SCHOLA
CANTORUM

IN COENA DOMINI

EL CANTO GREGORIANO

Aunque no podamos situar con exactitud en una época determinada los comienzos de este canto, también llamado canto llano, sabemos que sus orígenes se remontan a los cantos monódicos de las sinagogas judías, que sus modos fueron heredados de la música griega y que también desciende de los cánticos entonados por los primeros cristianos en las catacumbas. Transmitido de viva voz de generación en generación, sin normas escritas de interpretación en sus principios, el canto gregoriano ha sido utilizado como el medio de expresión más perfecto para la oración durante más de 1.400 años.

Fue el Papa San Gregorio I Magno quien ordenó recopilar y ordenar todas las obras existentes hasta entonces. Con la creación de las Scholae Cantorum, aparecen los antifonarios, para los que se crea una notación especial. Se inicia una nueva época de esplendor para este canto, que desde entonces se conocerá como canto gregoriano en honor de este Papa y que será el vehiculo por excelencia de la liturgia cristiana, utilizado tanto en la misa por los sacerdotes como para el oficio divino en los monasterios.

Aún hoy la Iglesia Católica reconoce este canto como el propio de la liturgia romana, como lo definiera el Capitulo VI de la Constitución sobre la Sagrada Liturgia del Concilio Vaticano II (Sacrosantum Concilium) nº116. Pero desafortunadamente para muchos, la lengua latina ha caído en desuso incluso en el seno de la propia iglesia, y el número de religiosos que continúan entonando el canto gregoriano se ve reducido considerablemente día a día. Una excepción la constituyen las abadías benedictinas, que mantienen viva esta tradición en todo su esplendor.

Su estructura musical no tiene la rigidez de valores de la música tradicional o clásica, su ejecución, aunque difícil y conocida tan sólo por una minoría, es para los cantores una fuente inagotable de profunda paz y alegría espiritual desde la humildad y la fe, que constituyen un requisito indispensable para su interpretación. Toda la esencia del cristianismo está condensada en las melodías gregorianas, cuya letra la constituyen los textos litúrgicos de las sagradas escrituras.
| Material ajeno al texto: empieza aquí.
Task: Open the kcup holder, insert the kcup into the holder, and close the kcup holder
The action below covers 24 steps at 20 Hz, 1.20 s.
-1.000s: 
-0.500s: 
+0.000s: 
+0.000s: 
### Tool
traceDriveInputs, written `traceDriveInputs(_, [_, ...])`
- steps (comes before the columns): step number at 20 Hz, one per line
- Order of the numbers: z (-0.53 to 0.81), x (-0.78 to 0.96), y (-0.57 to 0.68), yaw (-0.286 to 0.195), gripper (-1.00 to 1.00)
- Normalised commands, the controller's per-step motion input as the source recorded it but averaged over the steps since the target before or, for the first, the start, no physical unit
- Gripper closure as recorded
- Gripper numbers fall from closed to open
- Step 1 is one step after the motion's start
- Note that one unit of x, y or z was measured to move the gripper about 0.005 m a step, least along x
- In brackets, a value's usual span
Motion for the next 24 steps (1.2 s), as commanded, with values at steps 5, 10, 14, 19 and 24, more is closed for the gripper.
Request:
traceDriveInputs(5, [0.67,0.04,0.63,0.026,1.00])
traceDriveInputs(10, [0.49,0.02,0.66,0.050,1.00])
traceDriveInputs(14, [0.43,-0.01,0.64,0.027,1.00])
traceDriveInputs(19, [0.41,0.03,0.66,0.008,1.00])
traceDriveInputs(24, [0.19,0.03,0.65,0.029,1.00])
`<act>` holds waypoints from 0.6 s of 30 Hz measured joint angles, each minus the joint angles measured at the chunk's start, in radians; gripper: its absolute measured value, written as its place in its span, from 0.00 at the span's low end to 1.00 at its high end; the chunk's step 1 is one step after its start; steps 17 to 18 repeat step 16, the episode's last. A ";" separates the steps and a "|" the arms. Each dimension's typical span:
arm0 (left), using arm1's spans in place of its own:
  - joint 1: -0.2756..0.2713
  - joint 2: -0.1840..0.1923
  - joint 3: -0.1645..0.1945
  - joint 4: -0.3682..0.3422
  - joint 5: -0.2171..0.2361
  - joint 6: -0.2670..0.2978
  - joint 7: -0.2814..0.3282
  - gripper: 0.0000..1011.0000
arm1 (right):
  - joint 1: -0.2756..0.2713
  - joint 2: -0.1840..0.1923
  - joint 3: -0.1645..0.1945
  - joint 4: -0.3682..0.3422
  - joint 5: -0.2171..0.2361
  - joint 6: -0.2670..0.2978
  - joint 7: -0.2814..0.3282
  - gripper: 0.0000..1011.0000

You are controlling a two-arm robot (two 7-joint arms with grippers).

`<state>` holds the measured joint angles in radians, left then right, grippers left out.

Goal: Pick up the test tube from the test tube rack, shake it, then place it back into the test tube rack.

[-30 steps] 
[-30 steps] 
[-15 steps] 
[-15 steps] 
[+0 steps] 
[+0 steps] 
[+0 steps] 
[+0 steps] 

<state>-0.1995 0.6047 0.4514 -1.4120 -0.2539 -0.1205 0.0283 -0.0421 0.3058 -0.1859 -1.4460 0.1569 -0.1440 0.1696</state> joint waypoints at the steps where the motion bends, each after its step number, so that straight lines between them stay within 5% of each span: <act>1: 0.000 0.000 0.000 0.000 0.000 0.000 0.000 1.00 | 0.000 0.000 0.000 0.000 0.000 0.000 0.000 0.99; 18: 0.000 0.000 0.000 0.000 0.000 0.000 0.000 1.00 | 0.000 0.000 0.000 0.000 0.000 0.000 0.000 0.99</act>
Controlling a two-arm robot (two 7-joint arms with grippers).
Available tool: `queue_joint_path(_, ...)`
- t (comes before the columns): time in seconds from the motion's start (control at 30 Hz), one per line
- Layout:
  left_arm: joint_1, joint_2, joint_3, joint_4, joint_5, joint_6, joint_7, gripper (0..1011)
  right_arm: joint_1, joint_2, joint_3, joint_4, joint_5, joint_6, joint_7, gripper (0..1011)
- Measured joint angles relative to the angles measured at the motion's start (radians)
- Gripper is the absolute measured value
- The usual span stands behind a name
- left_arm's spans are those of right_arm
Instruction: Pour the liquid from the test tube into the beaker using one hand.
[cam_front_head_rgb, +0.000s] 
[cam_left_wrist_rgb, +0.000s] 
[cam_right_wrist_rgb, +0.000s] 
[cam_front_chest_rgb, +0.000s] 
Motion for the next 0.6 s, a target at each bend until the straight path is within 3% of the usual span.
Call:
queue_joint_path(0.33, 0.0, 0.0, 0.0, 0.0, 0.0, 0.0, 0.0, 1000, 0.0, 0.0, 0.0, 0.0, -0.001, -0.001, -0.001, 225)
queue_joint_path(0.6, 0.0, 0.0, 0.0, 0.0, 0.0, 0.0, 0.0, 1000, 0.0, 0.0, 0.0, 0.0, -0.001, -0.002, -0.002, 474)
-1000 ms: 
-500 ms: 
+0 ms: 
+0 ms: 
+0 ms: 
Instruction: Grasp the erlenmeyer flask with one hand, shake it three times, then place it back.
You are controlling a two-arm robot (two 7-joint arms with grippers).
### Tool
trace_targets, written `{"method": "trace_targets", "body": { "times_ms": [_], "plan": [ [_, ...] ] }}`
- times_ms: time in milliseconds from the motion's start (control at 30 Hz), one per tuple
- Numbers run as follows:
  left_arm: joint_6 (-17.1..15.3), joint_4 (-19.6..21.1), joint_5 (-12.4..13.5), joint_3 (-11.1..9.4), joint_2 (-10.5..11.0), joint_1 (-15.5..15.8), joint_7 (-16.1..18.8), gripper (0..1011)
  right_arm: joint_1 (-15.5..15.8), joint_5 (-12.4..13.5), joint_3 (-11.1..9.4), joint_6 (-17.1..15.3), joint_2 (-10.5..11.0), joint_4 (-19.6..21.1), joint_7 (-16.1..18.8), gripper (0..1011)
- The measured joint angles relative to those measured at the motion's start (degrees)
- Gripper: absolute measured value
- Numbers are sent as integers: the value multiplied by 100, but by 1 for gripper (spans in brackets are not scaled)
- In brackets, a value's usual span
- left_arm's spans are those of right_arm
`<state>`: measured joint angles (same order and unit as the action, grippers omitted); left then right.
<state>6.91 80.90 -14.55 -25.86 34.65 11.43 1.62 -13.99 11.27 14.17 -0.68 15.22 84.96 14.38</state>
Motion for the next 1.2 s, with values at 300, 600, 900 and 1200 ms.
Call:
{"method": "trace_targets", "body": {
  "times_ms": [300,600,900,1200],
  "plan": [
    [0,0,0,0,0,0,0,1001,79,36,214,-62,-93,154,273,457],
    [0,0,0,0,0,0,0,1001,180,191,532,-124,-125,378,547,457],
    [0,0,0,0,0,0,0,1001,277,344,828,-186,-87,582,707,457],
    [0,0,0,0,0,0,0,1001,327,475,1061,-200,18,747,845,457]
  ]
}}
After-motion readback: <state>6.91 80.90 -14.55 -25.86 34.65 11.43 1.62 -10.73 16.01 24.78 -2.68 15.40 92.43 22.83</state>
El canto gregoriano despierta en el alma sentimientos de paz y serenidad; el oyente se sitúa en un plano sobrenatural, en una atmósfera de perfecta serenidad en la que se desarrolla silenciosamente la contemplación interior, motivo último de la oración cantada.

Mucho se ha hablado y escrito recientemente sobre este canto, cuya principal característica es la profunda y sublime espiritualidad en que se inspira.

Pero no debe olvidarse nunca que la única finalidad del canto gregoriano es puramente litúrgica, es decir, está destinado a la oración. Por lo tanto, su uso fuera de la liturgia únicamente resulta justificable desde el punto de vista de la conservación de esta verdadera joya cultural que en el futuro, por diversidad de razones, podría estar abocada a su olvido y desaparición.